Un messager fut envoyé au roi qui se trouvait à Amboise pour essayer de lui expliquer à quel point la situation dans Paris était tendue... "Le translation de la pyramide fut de nouveau ajournée".

"On avait de très vives inquiétudes pour le dimanche suivant, 16 décembre. Tous les ouvriers des corps de métiers, libres ce jour-là, constituaient un danger. [...]. On prit des mesures : on mit le gros des forces réunies à l'Hôtel de Ville, une autre importante au quartier de l'Université". 

Dans sa réponse Charles IX continuait à se montrer ferme  : "La lettre du roi était celle d'un homme exaspéré : c'est parce qu'on avait trop tergiversé au lieu d'agir, que les émotions s'étaient produites. Le roi constatait qu'on avait continué à mépriser ses commandements. [...] De remise en remise, on était arrivé au 19 décembre et le premier ordre d'enlèvement de la pyramide remontait au commencement de septembre. Il fallait se faire pardonner un pareil retard".

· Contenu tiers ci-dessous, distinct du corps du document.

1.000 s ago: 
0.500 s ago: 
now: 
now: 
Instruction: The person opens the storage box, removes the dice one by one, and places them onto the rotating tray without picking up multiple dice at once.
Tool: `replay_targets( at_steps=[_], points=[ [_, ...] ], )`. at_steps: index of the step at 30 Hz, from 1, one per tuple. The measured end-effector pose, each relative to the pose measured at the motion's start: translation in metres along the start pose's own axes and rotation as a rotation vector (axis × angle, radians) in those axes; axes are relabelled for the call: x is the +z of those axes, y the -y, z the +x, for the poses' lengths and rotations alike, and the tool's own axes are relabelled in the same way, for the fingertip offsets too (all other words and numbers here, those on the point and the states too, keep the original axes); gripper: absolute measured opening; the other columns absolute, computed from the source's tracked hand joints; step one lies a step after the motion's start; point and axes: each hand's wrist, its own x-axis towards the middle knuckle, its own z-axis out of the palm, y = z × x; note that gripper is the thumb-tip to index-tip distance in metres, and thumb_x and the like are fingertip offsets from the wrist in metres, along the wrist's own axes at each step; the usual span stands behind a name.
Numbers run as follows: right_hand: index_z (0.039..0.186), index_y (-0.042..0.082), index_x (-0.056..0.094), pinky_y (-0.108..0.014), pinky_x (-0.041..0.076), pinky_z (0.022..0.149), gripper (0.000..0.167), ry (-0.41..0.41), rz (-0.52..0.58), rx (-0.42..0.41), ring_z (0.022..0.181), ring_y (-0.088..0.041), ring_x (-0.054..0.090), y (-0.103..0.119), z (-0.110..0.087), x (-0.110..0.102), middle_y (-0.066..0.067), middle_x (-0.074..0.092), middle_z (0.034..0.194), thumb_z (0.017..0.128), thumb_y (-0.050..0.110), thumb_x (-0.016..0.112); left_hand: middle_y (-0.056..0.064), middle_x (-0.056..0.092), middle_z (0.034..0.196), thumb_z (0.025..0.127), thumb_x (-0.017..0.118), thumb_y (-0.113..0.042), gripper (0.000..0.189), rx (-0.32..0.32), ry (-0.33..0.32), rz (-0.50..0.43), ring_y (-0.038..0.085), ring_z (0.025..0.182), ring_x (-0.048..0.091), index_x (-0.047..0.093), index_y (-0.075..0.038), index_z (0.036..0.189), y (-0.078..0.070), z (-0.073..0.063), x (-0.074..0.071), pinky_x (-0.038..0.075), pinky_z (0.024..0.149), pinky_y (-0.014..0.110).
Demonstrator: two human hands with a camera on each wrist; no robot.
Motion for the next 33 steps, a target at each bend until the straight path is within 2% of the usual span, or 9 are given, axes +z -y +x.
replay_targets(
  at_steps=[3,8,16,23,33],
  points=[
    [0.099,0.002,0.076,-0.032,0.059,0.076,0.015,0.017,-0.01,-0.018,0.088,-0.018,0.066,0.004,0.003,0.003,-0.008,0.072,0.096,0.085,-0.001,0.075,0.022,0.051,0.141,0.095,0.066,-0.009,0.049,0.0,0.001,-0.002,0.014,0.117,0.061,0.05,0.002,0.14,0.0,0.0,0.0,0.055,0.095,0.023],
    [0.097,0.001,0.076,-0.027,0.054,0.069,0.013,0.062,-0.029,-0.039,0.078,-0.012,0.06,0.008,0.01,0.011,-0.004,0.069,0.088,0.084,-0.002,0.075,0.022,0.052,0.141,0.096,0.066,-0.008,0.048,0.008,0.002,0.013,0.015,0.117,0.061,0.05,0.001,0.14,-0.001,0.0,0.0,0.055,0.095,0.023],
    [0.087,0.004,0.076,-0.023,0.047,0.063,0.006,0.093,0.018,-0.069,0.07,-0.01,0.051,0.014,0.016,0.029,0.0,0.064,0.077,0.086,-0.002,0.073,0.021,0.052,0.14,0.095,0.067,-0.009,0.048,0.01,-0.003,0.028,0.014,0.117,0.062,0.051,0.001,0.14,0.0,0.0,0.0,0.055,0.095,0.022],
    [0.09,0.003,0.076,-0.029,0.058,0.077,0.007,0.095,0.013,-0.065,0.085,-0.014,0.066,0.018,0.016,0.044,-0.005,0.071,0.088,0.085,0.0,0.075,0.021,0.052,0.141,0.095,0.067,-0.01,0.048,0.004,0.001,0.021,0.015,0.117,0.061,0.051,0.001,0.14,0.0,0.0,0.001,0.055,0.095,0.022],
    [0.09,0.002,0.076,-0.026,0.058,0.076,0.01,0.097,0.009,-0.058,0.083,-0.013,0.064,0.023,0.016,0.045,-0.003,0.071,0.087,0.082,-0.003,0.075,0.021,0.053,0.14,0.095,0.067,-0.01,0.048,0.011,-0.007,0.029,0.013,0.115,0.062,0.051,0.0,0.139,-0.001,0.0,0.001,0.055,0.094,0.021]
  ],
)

"Marcel et les quatre échevins réunis à l'Hôtel de Ville mandèrent les capitaines des arbalestriers et pistoliers pour neuf heures du soir ; pareil ordre fut expédié aux capitaines des arquebusiers et archers de la ville. A dix heures, tout le monde était à son poste. Il faisait un temps abominable ; le ciel roulait de gros nuages et le vent soufflant en rafales violentes fouettait les visages d'une pluie abondante et glacée. On passa en silence la revue des troupes rangées au pied de l'Hôtel de Ville et qui recevaient stoïquement ce déluge nocturne. On envoya un détachement garder le Pont Saint-Michel et le Petit Pont, ceci en prévision de l'intervention possible des étudiants du quartier des Ecoles. [...] M. de L'Escalopier, l'un des échevins, prit avec lui la plus grande partie des troupes tant à pied qu'à cheval et les conduisit au Châtelet. Là on trouva M. le Prévôt de Paris qui prit le commandement et marcha droit à la Croix de Gastine. [...] Tous ces préparatifs, la transmission des ordres, les explications données aux chefs de détachement avaient pris du temps, bref on n'arriva guère devant la Croix de Gastine avant minuit. M. le Prévôt de Pariis était plein de zèle.  ; il avait en mémoire la phrase du roi annonçant sa prochaine révocation : il disposa ses troupes rapidement pour isoler le chantier et donna l'ordre de commencer à l'équipe d'ouvriers qui attendait à pied d’œuvre.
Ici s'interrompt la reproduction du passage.